Task
Which lines below fall between the one containing "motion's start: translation" and the one containing "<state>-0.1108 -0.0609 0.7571"? Repeat them exactly, counting both of those lines, and add nothing else.

Stored items
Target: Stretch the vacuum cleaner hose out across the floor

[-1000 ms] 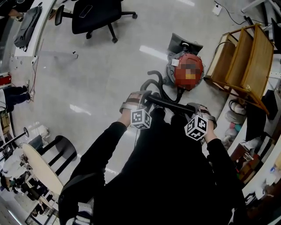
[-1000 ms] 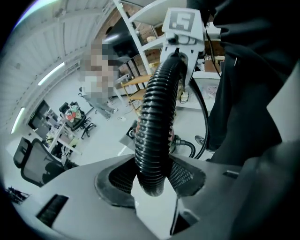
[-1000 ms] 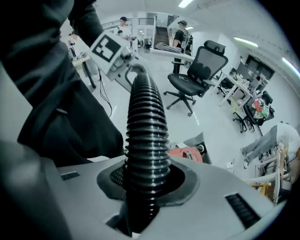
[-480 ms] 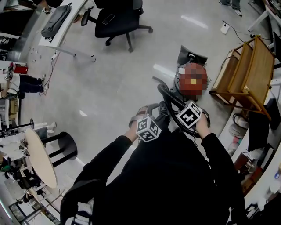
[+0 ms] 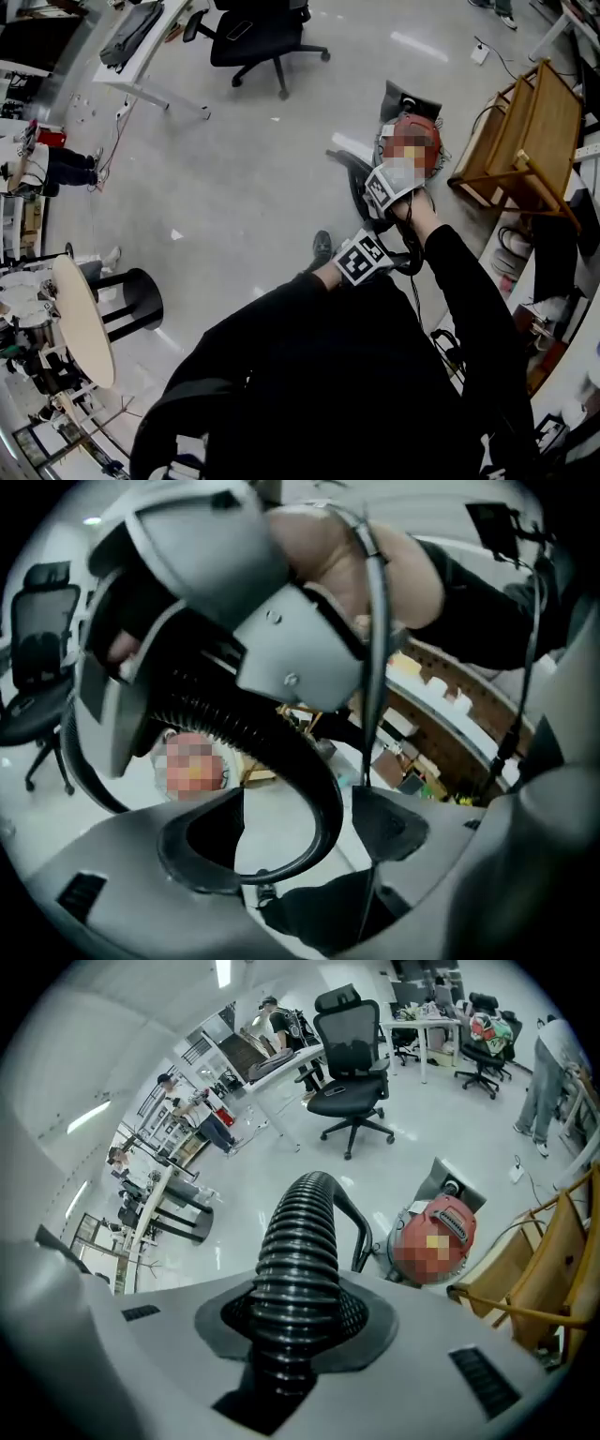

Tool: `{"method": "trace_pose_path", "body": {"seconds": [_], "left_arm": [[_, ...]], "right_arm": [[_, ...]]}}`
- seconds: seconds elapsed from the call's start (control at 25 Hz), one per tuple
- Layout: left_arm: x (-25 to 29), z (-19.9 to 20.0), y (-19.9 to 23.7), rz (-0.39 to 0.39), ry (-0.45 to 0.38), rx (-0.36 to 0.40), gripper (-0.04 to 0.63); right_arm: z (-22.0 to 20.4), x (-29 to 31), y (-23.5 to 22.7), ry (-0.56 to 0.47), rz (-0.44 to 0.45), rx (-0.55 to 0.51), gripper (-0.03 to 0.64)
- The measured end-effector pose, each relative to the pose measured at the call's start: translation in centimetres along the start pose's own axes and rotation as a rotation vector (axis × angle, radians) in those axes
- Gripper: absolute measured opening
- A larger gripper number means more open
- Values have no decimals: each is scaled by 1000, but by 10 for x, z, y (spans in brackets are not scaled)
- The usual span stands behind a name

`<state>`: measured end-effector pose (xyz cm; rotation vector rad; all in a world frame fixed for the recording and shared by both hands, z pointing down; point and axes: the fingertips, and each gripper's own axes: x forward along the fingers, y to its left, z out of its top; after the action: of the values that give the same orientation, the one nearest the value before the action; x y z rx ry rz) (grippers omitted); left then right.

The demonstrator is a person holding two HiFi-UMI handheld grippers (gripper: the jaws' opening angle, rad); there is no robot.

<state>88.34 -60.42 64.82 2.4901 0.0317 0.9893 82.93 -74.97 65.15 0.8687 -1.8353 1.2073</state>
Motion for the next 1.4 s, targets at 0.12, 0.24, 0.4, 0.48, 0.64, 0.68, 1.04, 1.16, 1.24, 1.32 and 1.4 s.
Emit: {"method": "trace_pose_path", "body": {"seconds": [0.12, 0.24, 0.4, 0.48, 0.64, 0.68, 1.04, 1.16, 1.24, 1.32, 1.4], "left_arm": [[12, -12, 10, -6, -35, -153, 378], [-10, -19, 11, -81, -147, -236, 388], [-67, -14, 13, -275, -364, -397, 388], [-86, -33, 24, -307, -376, -449, 324], [-124, -71, 32, -395, -380, -535, 186], [-135, -77, 35, -419, -391, -561, 185], [-258, -96, 100, -558, -586, -741, 179], [-292, -80, 87, -662, -599, -730, 179], [-306, -76, 68, -726, -550, -718, 179], [-315, -76, 49, -765, -497, -725, 179], [-324, -71, 31, -802, -491, -721, 179]], "right_arm": [[-2, 14, 25, 35, -7, -14, 121], [4, 34, 51, 61, -21, -13, 121], [22, 63, 100, 66, 41, 87, 126], [26, 80, 119, 73, 57, 141, 130], [29, 113, 163, 98, 95, 177, 174], [34, 116, 174, 83, 114, 185, 219], [33, 6, 222, -334, 174, -57, 275], [-31, 19, 245, -314, 192, -191, 278], [-50, 30, 269, -339, 217, -286, 295], [-64, 37, 297, -326, 234, -429, 308], [-94, 49, 321, -239, 242, -583, 308]]}}
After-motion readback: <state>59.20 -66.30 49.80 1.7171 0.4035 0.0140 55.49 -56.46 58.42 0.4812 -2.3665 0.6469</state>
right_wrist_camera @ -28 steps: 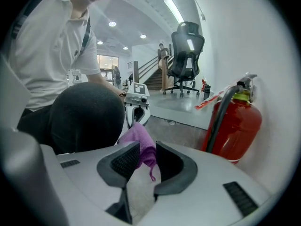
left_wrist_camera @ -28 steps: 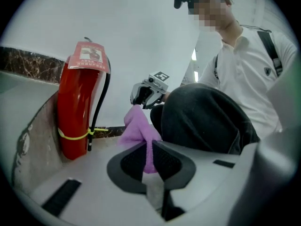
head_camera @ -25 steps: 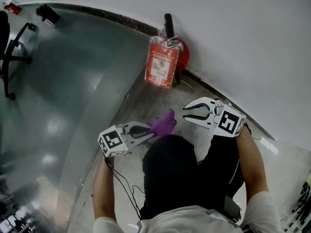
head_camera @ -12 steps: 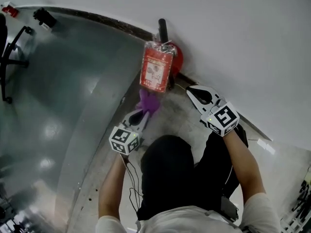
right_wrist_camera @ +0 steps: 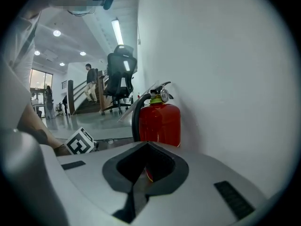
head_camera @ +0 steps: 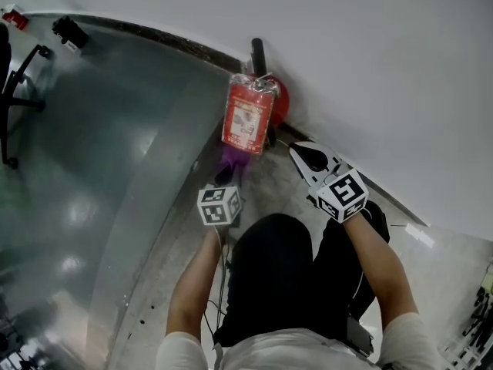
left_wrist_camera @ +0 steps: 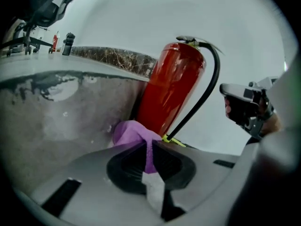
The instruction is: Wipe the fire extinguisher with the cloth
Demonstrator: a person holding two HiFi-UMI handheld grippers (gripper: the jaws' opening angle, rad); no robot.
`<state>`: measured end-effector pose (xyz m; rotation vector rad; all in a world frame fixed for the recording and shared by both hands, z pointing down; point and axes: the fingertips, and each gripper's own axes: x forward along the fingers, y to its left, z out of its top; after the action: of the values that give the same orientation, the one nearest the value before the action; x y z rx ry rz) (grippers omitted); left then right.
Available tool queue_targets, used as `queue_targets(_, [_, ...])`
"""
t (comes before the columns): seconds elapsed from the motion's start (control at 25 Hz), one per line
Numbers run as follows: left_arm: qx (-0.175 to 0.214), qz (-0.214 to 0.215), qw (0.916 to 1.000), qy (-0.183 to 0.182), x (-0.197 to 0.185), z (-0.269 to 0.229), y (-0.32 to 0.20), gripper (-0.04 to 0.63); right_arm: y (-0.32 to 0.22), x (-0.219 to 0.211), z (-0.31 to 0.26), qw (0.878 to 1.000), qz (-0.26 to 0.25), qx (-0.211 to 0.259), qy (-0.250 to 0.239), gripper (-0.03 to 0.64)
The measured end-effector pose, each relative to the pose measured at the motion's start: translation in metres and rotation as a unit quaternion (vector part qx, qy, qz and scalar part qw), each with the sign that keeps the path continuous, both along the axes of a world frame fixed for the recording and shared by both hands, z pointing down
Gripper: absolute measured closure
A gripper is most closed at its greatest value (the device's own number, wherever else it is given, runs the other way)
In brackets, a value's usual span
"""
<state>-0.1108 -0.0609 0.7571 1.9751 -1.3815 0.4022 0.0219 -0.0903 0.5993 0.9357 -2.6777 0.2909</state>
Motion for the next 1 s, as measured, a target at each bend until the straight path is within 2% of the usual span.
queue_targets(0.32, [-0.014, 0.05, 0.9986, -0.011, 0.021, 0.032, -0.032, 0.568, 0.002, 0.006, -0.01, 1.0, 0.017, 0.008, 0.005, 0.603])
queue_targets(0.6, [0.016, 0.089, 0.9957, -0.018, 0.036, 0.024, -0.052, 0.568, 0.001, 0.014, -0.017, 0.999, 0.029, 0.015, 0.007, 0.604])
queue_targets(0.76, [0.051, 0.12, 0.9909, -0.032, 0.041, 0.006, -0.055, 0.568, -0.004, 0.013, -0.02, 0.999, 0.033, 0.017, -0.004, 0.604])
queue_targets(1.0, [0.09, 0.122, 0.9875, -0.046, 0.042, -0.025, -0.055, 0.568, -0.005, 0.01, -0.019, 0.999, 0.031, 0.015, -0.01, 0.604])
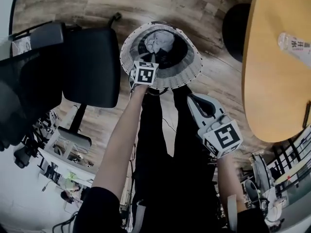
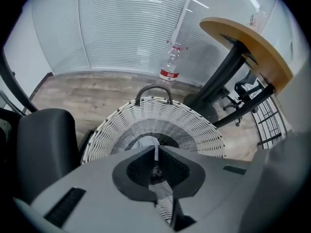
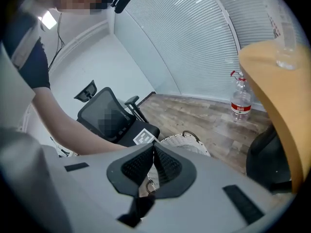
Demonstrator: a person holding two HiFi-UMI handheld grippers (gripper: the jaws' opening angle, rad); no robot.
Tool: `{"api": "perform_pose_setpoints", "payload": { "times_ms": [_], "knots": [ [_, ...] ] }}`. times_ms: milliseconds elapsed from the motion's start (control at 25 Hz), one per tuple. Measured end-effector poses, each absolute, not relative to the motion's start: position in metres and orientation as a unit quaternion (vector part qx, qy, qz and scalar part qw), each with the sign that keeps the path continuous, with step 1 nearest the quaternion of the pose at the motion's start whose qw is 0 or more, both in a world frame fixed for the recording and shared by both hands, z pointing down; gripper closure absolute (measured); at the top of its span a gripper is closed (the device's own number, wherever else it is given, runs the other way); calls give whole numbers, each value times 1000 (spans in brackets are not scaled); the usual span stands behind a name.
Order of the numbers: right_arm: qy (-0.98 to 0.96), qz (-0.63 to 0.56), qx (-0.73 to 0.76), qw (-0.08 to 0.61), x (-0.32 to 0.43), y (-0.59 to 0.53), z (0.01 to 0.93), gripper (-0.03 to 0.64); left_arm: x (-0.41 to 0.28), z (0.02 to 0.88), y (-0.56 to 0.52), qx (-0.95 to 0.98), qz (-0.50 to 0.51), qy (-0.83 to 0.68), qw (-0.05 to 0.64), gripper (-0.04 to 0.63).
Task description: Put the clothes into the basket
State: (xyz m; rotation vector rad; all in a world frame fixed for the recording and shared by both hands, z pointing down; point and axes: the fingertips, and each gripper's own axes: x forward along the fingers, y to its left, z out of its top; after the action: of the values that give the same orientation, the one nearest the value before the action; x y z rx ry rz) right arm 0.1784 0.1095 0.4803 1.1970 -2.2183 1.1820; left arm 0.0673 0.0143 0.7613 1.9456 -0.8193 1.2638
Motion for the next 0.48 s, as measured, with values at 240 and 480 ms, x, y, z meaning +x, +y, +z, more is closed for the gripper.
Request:
{"api": "perform_pose_setpoints", "payload": {
  "times_ms": [240, 480],
  "knots": [
    [-783, 400, 440, 181, 186, 116, 438, 600, 54, 700, 35, 743, 485, -316, 337, 568],
    [-792, 368, 448, 190, 187, 122, 406, 598, 39, 646, 41, 753, 477, -313, 329, 578]
  ]
}}
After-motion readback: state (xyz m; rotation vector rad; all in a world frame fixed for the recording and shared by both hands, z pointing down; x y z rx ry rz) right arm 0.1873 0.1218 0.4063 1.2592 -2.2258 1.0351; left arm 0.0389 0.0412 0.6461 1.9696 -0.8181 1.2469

Answer for the task
The measured end-effector pose, each relative to the pose measured at the motion's start: translation in metres and rotation as a unit quaternion (vector part qx, qy, qz and scalar part qw), each with the sign that keeps the path continuous, both along the axes of a world frame fixed for the recording and shared by both hands, z pointing down
Gripper: absolute measured closure
A gripper is most closed at its greatest value (the device's own number, wherever else it is given, runs the other way)
In brackets, a value's usual span
"""
<state>-0.1108 -0.0609 0.7571 1.9751 -1.3815 0.4022 0.0219 -0.0903 0.5993 0.9357 -2.6777 0.2909</state>

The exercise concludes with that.